Total referrals: A referral is a call to the hotline or another communication alleging abuse or neglect. In 2019, agencies received an estimated total of 4.4 million referrals, including about 7.9 million children. The “referral rate” was 59.5 referrals per 1,000 children in FFY 2019. This rate has increased every year since 2015, when it was 52.3 per 1,000 children. It is worth noting that the referral rate differs greatly by state, ranging from 17.1 referrals per 1,000 children in Hawaii to 171.6 per 1,000 children in Vermont, as shown in the report’s state-by-state tables. These differences in referral rates may stem from cultural differences regarding the duty to intervene in other families, differences in publicity for child abuse hotlines and ease of reporting, or temporal factors like a recent highly-publicized recent child abuse death.

Screened-in referrals (reports): A referral can be either “screened in” or screened out because it does not meet agency criteria. In FFY 2019, agencies screened in 2.4 million referrals, or 32.2 referrals per 100,000 children. This was a decrease in the rate of screened-in referrals per 1,000 children after three straight years of increases. This percentage of referrals that were screened in varied greatly by state, ranging from 16 percent in South Dakota to 98.4 percent in Alabama. States reporting a decrease in screened-in referrals gave several reasons, such as a change in how they combine multiple reports and a decision to stop automatically screening in any referral for a child younger than three years old.

Children who received an investigation (child investigation rate): Once a report is screened in, it can receive a traditional investigation or it can be assigned to an alternative track, which is often called “alternative response” or “family assessment response.” (Two-track systems are often labeled as “differential response.”) This rate represents the number of children who received an investigation as opposed to an alternative response. Only an investigation can result in a finding of abuse or neglect; an alternative response generally results in an offer of services. Like the referral rate, the investigation rate increased from 2015 to 2018 and then decreased in 2019. This rate also varies widely between states and over time. Some states eliminated or expanded their differential response programs in 2019, resulting in more or fewer investigations, as described in the report.

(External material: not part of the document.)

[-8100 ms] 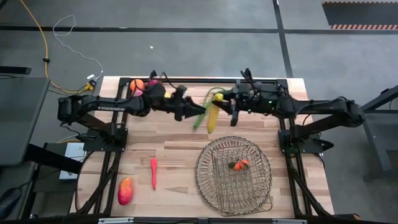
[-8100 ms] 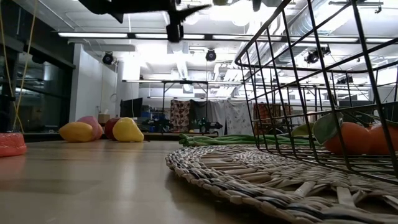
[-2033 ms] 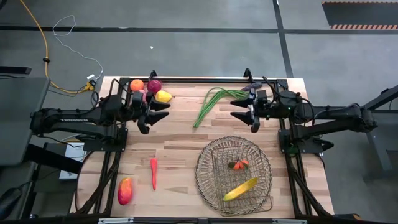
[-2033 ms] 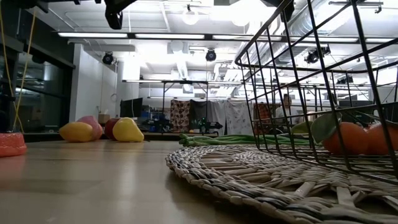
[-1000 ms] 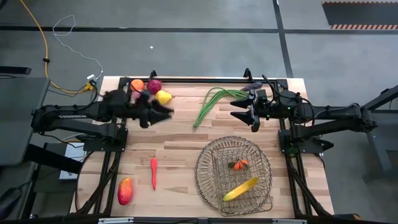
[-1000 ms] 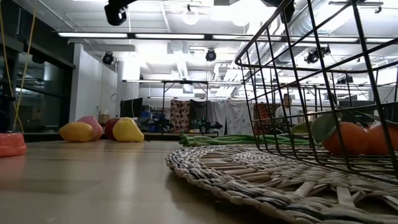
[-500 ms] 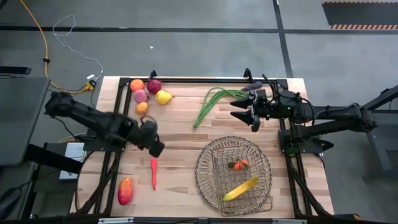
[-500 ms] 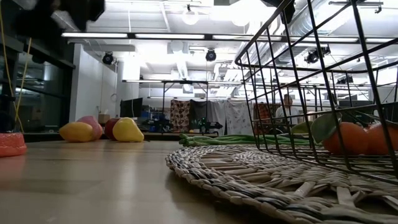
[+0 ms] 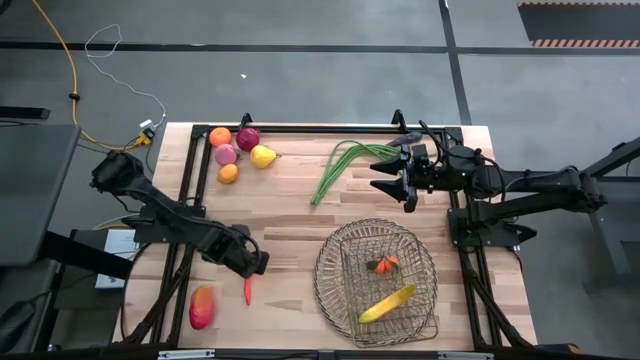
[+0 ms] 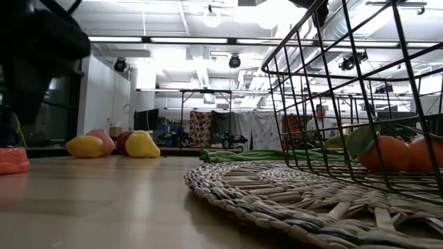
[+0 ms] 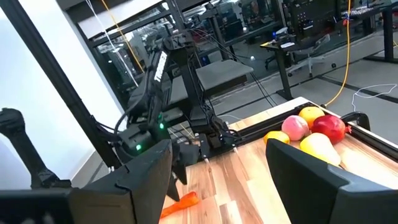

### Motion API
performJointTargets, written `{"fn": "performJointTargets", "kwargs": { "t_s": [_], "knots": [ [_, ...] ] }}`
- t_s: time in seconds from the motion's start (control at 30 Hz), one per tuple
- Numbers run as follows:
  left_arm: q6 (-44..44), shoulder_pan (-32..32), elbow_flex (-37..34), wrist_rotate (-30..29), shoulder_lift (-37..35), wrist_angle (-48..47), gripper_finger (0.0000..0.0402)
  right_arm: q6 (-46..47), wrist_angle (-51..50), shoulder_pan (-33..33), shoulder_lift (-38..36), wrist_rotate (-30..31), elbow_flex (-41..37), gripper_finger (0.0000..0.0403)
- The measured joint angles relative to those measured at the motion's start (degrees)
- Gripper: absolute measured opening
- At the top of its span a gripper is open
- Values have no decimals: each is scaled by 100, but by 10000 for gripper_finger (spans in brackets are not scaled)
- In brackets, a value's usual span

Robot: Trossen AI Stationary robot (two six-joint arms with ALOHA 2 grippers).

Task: Build produce basket
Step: Put the carrot into the wire basket

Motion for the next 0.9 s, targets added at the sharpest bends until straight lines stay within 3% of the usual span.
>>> {"fn": "performJointTargets", "kwargs": {
  "t_s": [0.57, 0.73, 0.9],
  "knots": [
    [-210, 7, -123, 109, 995, 574, 315, 0, -84, -2, 0, 2, 2, 252],
    [-47, 43, -120, 127, 1006, 539, 273, 0, -129, -2, 2, 1, 2, 252],
    [70, 61, -120, 165, 1010, 466, 198, 0, -129, -2, 2, 2, 2, 252]
  ]
}}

Substantiation: A “victim” is defined in NCANDS as a “child for whom the state determined at least one maltreatment was substantiated or indicated; and a disposition of substantiated or indicated was assigned for a child in a report.” The report’s authors refer to the number of such children per 1,000 as the “victimization rate.” But clearly substantiation does not equal actual victimization. The difficulty of making a correct decision on whether maltreatment has occurred is well-documented. Stories of families with repeated reports that are never substantiated or not confirmed until there is a serious injury or even death are legion. So are reports of parents wrongly found to be abusive or neglectful. Therefore, we have chosen to use the term “substantiation rate” instead of ‘victimization rate.” This rate varies greatly by state, from 2.4 per 1,000 children in North Carolina to 20.1 in nearby Kentucky.[1] The national substantiation rate in FFY 2019 was 8.9 per 1,000 children, down from 9.2 per 1,000 in FFY 2019 and FFY 2015. States reported a total of 656,000 (rounded) victims of substantiated child abuse or neglect in FFY 2019–a decline of four percent since 2015.

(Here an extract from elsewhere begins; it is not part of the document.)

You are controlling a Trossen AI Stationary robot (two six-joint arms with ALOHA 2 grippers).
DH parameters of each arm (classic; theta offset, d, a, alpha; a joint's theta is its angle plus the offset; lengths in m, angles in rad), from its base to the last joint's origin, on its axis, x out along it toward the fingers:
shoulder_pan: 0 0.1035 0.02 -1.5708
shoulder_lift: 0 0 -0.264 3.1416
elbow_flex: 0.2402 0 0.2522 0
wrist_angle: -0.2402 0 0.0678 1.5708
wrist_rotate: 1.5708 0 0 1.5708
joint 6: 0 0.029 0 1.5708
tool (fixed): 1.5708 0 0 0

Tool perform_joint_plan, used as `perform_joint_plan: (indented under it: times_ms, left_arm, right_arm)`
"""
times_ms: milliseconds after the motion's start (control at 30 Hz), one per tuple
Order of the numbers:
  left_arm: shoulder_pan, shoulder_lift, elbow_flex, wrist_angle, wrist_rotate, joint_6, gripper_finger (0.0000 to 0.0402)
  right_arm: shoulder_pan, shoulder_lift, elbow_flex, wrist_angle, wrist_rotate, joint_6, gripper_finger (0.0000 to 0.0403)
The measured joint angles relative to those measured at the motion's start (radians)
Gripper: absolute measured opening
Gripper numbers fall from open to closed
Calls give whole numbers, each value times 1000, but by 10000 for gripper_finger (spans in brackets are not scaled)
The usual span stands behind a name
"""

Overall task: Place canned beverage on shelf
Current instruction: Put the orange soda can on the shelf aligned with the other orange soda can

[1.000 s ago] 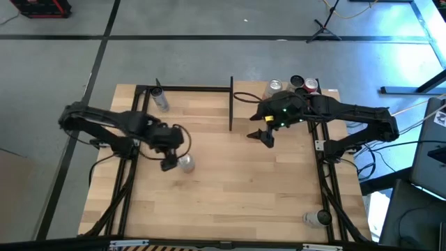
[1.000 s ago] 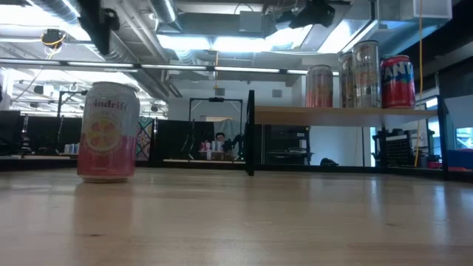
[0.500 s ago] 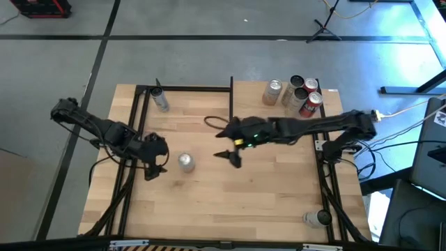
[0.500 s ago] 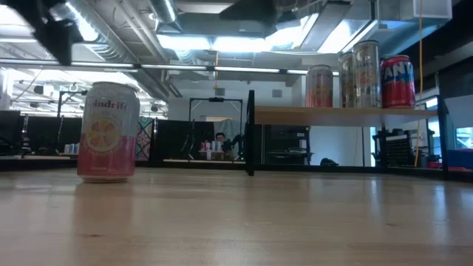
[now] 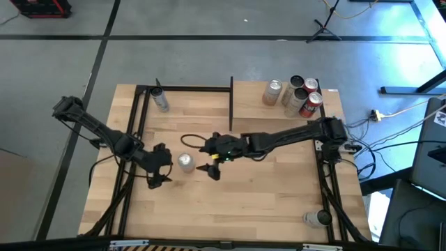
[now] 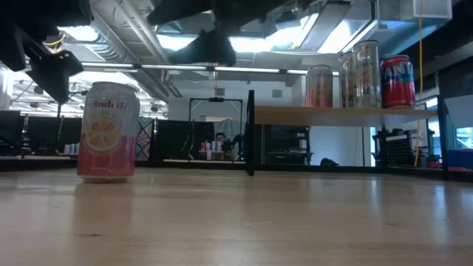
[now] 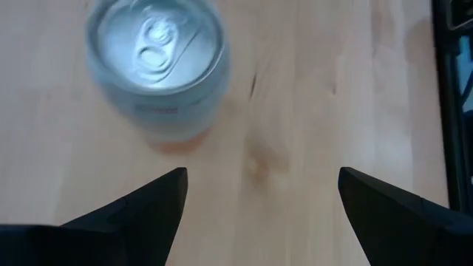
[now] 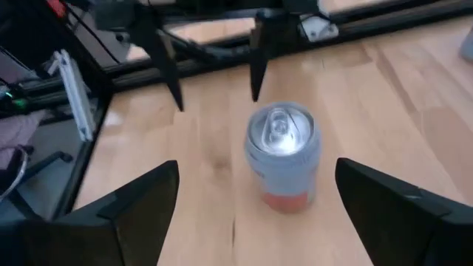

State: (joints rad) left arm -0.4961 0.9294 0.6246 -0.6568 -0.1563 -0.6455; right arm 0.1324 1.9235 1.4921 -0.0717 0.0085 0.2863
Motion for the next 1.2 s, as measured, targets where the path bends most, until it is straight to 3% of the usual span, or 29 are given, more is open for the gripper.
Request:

So does this decline in the number and rate of substantiations really connote a decline in child abuse and neglect? The range in substantiation rates among states argues against this idea. Unless states differ by almost a factor of 10 in the prevalence of child abuse and neglect, these numbers must reflect factors other than the actual prevalence of maltreatment. And indeed the report’s authors acknowledge that “[s]tates have different policies about what is considered child maltreatment, the type of CPS responses (alternative and investigation), and different levels of evidence required to substantiate an abuse allegation, all or some of which may account for variations in victimization rates.” Changes in these policies and practices can account for changes in these rates over time. Moreover, changes in all the earlier stages of reporting, screening, and assignment to investigation or alternative response contribute to changes in the substantiation rate. In 2019, screened-in referrals and investigations per thousand-children both decreased, which clearly contributed to the decrease in the substantiation rate.

It is interesting to note that while referrals increased every year between FFY 2015 and FFY 2019, both screened-in referrals and investigations decreased in FFY 2019. This suggests a general tendency among states to be less aggressive in responding to allegations of maltreatment, perhaps in accord with the prevalent mindset among child welfare leaders nationally and around the country, as discussed below.

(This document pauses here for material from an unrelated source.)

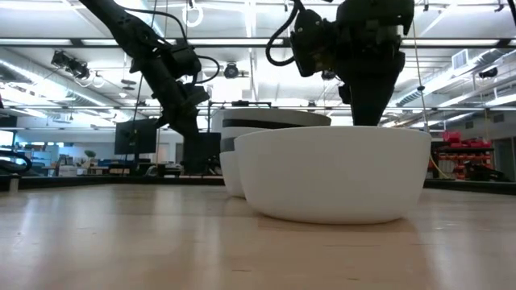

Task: Nest bowls inside each other
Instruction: Stack the white bowl on the stacked bowl

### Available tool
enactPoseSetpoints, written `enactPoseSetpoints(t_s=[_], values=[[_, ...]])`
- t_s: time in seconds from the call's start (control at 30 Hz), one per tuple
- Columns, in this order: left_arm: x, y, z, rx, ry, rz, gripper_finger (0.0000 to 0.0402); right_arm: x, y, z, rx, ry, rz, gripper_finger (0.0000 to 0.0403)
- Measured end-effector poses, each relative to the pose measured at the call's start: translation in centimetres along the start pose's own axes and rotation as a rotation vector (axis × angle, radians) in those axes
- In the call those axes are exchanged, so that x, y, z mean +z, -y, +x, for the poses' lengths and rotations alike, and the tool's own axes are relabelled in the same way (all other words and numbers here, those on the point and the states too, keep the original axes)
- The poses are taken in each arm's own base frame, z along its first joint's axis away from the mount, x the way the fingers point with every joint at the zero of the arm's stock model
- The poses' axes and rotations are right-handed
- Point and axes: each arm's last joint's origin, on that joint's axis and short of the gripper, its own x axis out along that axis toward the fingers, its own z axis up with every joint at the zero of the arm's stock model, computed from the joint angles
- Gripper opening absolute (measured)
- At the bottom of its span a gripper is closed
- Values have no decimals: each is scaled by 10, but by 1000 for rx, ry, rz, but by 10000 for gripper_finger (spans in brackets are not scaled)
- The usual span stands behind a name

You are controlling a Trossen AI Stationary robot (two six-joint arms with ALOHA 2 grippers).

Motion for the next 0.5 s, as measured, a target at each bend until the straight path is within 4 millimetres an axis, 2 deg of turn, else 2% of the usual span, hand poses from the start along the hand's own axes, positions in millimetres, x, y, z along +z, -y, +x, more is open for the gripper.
enactPoseSetpoints(t_s=[0.23,0.5], values=[[0,0,0,0,0,0,32,3,9,2,-9,-6,4,91],[0,0,0,0,0,0,21,6,17,2,-22,-19,19,91]])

Understanding the difference between “victimization” and “substantiation” and the many possible causes of a decrease in this rate reveals the deceptiveness of ACF’s statement that “[n]ew federal child abuse and neglect data shows 2019 had the lowest number of victims who suffered maltreatment in five years.” Lynn Johnson, the HHS assistant secretary for children and families, is quoted in ACF’s press release as saying that “[t]hese new numbers show we are making significant strides in reducing victimization due to maltreatment.” Unless Johnson and the ACF leadership intended to mislead, it appears they are woefully ignorant of the meaning of these numbers.

Most regular leaders of this blog already know why ACF wants to support the narrative of declining child maltreatment. The current trend in child welfare policy, regardless of political party, is to oppose intervention in families. Republicans who oppose government spending and interference in family life have made common cause with Democrats who think they are reducing racial disparities and supporting poor poor families by allowing parents more freedom in how they raise their children, even if it means leaving children unprotected. Members of both parties came together to pass the Family First Act, which encoded this family preservation mindset into federal law.

Child Welfare Monitor has pointed out many other instances where ACF or by other members of the child welfare establishment in the interests of supporting the family preservation mindset. For example, we wrote about the Homebuilders program, which was classified by a federally-funded clearinghouse as “well-supported” despite never having been proven effective for keeping families together. In fact, Homebuilders had to be classified as well-supported because it was one of the key programs touted by ACF and others in promoting the Family First Act and other policies promoting family preservation.

So if ACF’s “victimization” data do not in fact tell us what is happening to abuse and neglect rates, what else is available? We call on Congress to pass an overdue re-authorization of the Child Abuse Prevention and Treatment Act and include a fifth National Incidence Study of Child Abuse and Neglect. Data for the last study was collected in 2005 and 2006; it is high time for an update which should put an end (at least temporarily) to the misuse of NCANDS data as an indicator of trends in child maltreatment.

President Biden has called for ending a “culture in which facts themselves are manipulated and even manufactured.” We hope that ACF under its new leadership, as well as the rest of the child welfare establishment, will take these words to heart and commit themselves to truth and transparency from now on.

[1]: Pennsylvania has a substantiation rate of 1.8, even lower than that of North Carolina, but in Pennsylvania, many of the actions or inactions categorized as “neglect” are classified as “General Protective Services” and not included in the substantiation rate, making its data not comparable to that of the other states and territories.

[2]: Massachusetts did not provide data on FFY 2019 child maltreatment fatalities.